Следующим на очереди стал национализм. Но о каком национализме можно говорить в странах, искусственно созданных по итогам Первой мировой войны державами Антанты на месте бывших провинций Оттоманской империи? Араб прежде всего лоялен своему клану и племени; если он и приемлет глобальную идею, то отнюдь не национализм, а панарабизм, ибо испокон веков арабы рассматривали себя как единый народ. Да и ислам учит их рассматривать себя как часть единого мирового сообщества правоверных — уммы. Поэтому немудрено, что все попытки насеров, асадов, хусейнов и прочих арабских диктаторов искусственно взрастить национальный патриотизм и на его основе заложить фундамент мусульманского возрождения потерпели фиаско.

Оставалась только религия. В мусульманском мире началось мощное движение за религиозное обновление. Радикальные исламисты стали все более настойчиво призывать к реформации религии путем очищения ее от наросших за века традиций — наследия средневекового синтеза, в пользу буквального толкования священных текстов.

Но если христианское Священное Писание проповедует мир, любовь к ближнему, терпимость и всепрощение, Коран и хадисы предписывают смерть отступникам, неукоснительное, безоговорочное исполнение законов шариата и неумолимый джихад — священную войну, которая должна вестись до тех пор, пока ислам не восторжествует во всем мире, все неверные перейдут в мусульманство или признают себя людьми третьего сорта с соответствующим поражением в правах, а тех, кто не захочет смириться с унижением и дискриминацией, ждет поголовное физическое истребление.

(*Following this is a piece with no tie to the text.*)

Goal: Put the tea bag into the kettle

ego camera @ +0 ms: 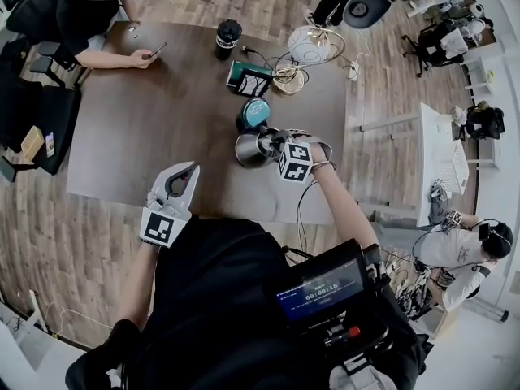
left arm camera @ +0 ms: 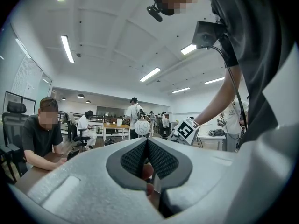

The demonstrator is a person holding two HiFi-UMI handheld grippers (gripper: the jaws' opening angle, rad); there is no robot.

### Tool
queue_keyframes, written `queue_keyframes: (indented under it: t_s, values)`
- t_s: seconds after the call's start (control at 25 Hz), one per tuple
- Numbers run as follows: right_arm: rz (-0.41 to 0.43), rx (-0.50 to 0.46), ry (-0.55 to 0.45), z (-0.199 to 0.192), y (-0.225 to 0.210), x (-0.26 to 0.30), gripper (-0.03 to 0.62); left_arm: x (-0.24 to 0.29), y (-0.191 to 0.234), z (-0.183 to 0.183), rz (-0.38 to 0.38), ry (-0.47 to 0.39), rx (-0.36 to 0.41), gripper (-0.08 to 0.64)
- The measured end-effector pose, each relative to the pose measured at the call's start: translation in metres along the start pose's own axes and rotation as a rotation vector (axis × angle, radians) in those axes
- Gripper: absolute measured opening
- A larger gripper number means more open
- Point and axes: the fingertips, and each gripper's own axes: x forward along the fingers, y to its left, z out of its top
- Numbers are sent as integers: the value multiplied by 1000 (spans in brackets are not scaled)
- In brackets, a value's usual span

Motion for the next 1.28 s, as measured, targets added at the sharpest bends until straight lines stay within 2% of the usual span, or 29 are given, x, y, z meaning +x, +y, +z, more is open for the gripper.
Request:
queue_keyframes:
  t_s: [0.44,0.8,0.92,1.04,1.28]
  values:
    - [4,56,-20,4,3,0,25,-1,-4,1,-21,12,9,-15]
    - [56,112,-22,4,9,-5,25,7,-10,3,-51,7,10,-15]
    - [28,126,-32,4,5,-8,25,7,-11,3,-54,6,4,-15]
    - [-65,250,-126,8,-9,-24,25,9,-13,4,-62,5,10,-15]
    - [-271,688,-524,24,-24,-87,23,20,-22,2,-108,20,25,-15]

Священные тексты ислама, особенно хадисы, — это фактически свод наставлений для экстремистов, в них можно найти все зверства, которыми шокирует мир ИГИЛ. Тут и отрубание головы, и сожжение заживо, и осквернение трупов казненных, и казнь через распятие, причем в особо изуверской форме (к кресту не приколачивают гвоздями, а привязывают, чтобы продлить мучения)…

Реформация ислама в западном понимании подразумевает секуляризацию, выхолащивание ислама, а в понимании мусульман как раз наоборот — возвращение к истокам, восстановление первоначальной чистоты религии. Поэтому говорить о возможности перерождения ислама по образцу христианства бессмысленно. Ислам на наших глазах реально, зримо реформируется, но только не в ту сторону, куда нам бы хотелось, — он быстрыми шагами возвращается к кровавым заветам своего основателя. Обама и его союзники не устают твердить, будто исламизм — это извращение истинного ислама.

Какая глупая наивность! На самом деле именно исламисты выражают суть своей религии в понимании ее реформаторов. И знаменосцем этой реформации выступает ИГИЛ. Именно этим в немалой степени объясняется его популярность в мире ислама. Разумеется, в этом уравнении есть и другие слагаемые: тут и завистливая ненависть к процветающему Западу, тут и разбойная романтика, столь привлекательная для полных сил молодых людей, не знающих, куда себя деть, но существенную роль играет и представление об исламистах как об истинных выразителях чистой, старозаветной веры.

Не верится? Самый популярный в арабском мире телеканал «Аль-Джазира» только что провел опрос своих арабоязычных телезрителей, предложив им высказаться по поводу своего отношения к завоеваниям исламистов в Ираке и Сирии? В опросе приняли участие свыше 38000 человек. Из них 31227 (81%) указали, что поддерживают ИГИЛ. Еще вопросы есть?